La Pardina del Señor

EXCURSIÓN A LA PARDINA DEL SEÑOR O PARDINA BALLARÍN       8-11-2020

Considerado uno de los doce bosques españoles más bonitos para visitar en otoño , nos permitió disfrutar de una espectacular gama de colores entre las hayas, los pinos, los abetos, arces, robles, abedules,…

Iniciamos nuestro recorrido un kilómetro antes de la localidad de Fanlo, teniendo que cruzar el barranco del Chate, que debido a las últimas lluvias bajaba a tope. Algunos decidimos remangarnos y cruzarlo descalzos, los monegrinos podemos con todo.

Aún nos encontramos con otros dos barrancos bastante crecidos, el de Lana d’as Bracas y el d’Ixos.

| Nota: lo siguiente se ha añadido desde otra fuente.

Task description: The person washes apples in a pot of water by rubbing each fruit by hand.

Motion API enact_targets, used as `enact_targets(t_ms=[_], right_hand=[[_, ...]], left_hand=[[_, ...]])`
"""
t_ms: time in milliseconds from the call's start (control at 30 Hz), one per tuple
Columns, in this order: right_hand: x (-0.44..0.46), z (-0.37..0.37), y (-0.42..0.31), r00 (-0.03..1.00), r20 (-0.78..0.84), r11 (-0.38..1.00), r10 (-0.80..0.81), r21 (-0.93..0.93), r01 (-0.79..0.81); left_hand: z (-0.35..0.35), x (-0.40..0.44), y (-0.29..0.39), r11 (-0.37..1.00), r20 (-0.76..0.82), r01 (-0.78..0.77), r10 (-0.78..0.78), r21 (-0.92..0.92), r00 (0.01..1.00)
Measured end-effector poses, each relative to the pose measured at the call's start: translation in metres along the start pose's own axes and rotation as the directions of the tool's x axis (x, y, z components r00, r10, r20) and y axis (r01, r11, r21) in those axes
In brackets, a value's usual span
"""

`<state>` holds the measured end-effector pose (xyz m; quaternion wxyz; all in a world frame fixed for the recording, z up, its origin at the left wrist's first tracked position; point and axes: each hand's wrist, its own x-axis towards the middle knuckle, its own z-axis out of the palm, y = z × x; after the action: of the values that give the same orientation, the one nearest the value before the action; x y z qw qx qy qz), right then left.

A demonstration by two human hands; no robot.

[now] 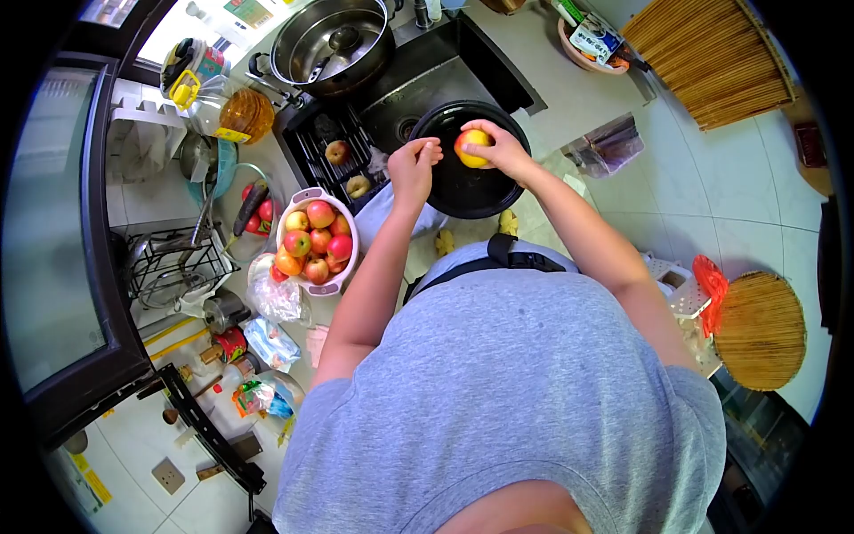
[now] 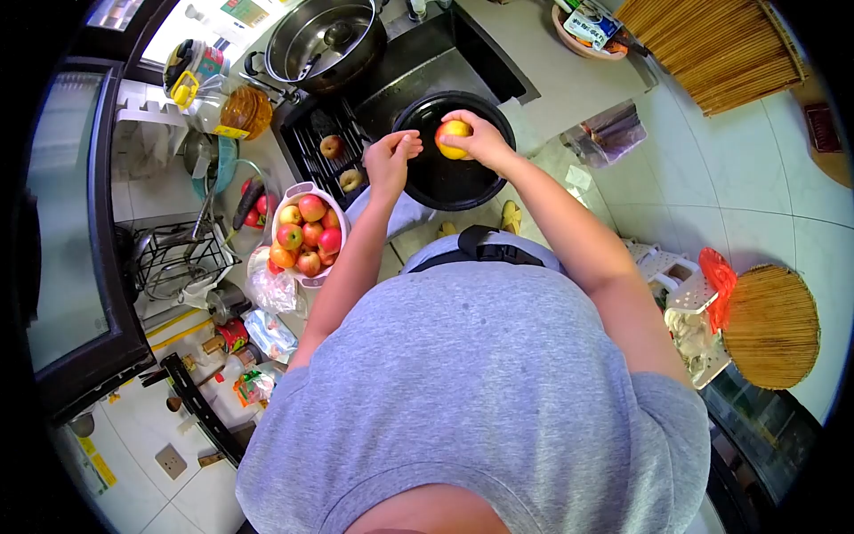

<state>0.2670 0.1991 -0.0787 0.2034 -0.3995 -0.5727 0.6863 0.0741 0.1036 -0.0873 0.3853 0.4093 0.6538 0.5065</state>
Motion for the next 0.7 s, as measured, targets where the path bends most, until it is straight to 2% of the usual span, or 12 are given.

Proseguimos nuestra caminata sin que en ningún momento nos abandonaran los majestuosos robles, los acebos florecidos, los bojes (o buixos), los olmos, serbales de los cazadores, fresnos,…Todo un espectáculo de la naturaleza.

Aproximadamente después de una hora y media llegamos a las ruinas de lo que fuera la pardina Ballarín o del Señor, con restos de una ermita de origen románico. El nombre se debe a que a finales del XIX esta pardina fue comprada por el Señor de Fanlo.

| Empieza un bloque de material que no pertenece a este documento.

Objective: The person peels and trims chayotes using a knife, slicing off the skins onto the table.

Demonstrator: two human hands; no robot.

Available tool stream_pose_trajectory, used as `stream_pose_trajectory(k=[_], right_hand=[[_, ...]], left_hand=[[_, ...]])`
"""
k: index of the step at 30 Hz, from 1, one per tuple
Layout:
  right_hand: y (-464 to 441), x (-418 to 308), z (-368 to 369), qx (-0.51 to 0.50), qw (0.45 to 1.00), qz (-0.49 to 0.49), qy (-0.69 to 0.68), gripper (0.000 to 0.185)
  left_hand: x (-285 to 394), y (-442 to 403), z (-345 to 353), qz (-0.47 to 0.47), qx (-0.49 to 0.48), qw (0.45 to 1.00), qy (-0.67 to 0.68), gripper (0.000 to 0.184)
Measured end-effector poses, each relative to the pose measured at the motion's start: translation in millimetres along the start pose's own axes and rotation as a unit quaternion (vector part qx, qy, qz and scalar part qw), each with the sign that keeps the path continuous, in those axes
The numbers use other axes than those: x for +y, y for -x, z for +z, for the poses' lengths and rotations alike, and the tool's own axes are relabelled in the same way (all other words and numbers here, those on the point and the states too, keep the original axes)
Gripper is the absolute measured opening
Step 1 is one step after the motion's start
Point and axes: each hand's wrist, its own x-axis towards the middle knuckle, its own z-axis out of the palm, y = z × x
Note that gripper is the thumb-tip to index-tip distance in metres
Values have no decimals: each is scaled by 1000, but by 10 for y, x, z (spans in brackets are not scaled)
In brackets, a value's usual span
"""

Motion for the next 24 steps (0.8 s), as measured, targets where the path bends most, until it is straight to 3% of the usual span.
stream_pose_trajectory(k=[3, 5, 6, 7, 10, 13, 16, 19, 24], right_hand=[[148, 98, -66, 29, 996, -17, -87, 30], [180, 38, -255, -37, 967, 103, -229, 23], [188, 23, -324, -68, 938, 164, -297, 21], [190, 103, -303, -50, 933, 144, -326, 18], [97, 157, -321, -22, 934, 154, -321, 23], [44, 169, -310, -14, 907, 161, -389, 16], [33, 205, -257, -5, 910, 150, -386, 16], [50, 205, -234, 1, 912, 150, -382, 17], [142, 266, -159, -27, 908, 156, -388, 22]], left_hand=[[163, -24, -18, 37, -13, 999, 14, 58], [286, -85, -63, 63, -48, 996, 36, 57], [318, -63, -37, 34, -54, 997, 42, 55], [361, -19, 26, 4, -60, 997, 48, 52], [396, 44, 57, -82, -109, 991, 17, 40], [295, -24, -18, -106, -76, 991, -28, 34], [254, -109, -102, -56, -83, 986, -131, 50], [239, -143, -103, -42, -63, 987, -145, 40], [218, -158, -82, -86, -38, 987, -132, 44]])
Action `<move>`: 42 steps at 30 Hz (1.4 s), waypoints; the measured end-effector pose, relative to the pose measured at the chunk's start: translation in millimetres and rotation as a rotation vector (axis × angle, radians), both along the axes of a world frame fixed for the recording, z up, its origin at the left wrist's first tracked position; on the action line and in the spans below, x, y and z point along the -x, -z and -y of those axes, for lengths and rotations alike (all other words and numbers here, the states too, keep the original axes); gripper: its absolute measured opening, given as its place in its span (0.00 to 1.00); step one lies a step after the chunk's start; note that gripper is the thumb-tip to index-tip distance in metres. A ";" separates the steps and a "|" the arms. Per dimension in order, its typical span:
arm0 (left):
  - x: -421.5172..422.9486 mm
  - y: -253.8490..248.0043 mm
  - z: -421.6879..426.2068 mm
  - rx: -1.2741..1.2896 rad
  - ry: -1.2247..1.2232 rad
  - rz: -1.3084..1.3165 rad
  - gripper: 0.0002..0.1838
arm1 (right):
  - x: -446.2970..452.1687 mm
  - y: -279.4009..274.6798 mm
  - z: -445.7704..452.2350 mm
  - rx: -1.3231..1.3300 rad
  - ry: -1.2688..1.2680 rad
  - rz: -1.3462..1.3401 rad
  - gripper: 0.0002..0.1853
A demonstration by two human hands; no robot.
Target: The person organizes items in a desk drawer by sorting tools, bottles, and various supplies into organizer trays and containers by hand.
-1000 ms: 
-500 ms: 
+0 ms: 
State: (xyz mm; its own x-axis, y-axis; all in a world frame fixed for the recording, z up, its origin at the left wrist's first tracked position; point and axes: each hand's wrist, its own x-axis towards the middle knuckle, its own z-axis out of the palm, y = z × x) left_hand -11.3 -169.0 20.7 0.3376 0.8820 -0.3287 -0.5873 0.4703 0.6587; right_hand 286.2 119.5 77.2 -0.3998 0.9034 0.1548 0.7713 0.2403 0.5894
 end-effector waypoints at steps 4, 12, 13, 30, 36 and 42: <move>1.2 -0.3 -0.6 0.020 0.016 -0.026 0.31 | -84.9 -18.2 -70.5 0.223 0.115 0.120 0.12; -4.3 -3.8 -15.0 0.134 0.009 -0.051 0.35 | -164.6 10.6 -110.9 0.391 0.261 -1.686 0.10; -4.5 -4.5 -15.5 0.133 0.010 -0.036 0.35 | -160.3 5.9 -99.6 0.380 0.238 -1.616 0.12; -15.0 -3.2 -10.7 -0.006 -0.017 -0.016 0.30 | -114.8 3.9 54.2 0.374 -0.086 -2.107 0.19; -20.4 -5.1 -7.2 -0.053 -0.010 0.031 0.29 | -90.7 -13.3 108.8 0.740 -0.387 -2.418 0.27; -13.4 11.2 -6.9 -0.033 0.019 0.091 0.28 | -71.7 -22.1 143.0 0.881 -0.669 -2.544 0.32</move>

Y desde allí otra vez al punto de partida, unos 11 km en total.

Por último aprovechamos para visitar la cascada de  Sorrosal en Broto, majestuosa y espléndida después de las lluvias. Nuestro Pirineo nunca deja de sorprendernos.

A mí personalmente esta excusión me traía a la memoria fragmentos del libro La lluvia amarilla de Julio Llamazares , ese amarillo que en otoño lo cubre todo y he querido compartirlos con vosotros:

A través de la ventana, podía ver el pantalón hundido y devorado por el musgo del molino y los reflejos temblorosos de los chopos sobre el río: inmóviles, solemnes, como columnas amarillas bajo la luz mortal y helada de la luna. Todo estaba en silencio, envuelto en una paz tan densa e indestructible que acentuaba más aún la desazón que yo sentía. A lo lejos, sobre la línea de los montes, los tejados de Ainielle flotaban en la noche como las sombras de los chopos sobre el agua. Pero, de pronto, hacia las dos o las tres de la mañana, un viento suave se abrió paso sobre el río y la ventana y el tejado del molino se llenaron de repente de una lluvia compacta y amarilla. Eran las hojas muertas de los chopos, que caían, la lenta y mansa lluvia del otoño que de nuevo regresaba a las montañas para cubrir los campos de oro viejo y los caminos y los pueblos de una dulce y brutal melancolía. Aquella lluvia duró solo unos minutos. Los suficientes, sin embargo, para teñir la noche entera de amarillo y para que, al amanecer, cuando la luz del sol volvió a incendiar las hojas muestras y mis ojos, yo hubiese ya entendido que aquella era la lluvia que oxidaba y destruía lentamente, otoño tras otoño y día a día, la cal de las paredes y los viejos calendarios, los bordes de las cartas y de la fotografías, la maquinaria abandonada del molino y de mi corazón.

 Sin duda nuestro Pirineo no deja de sorprendernos en cualquier época del año.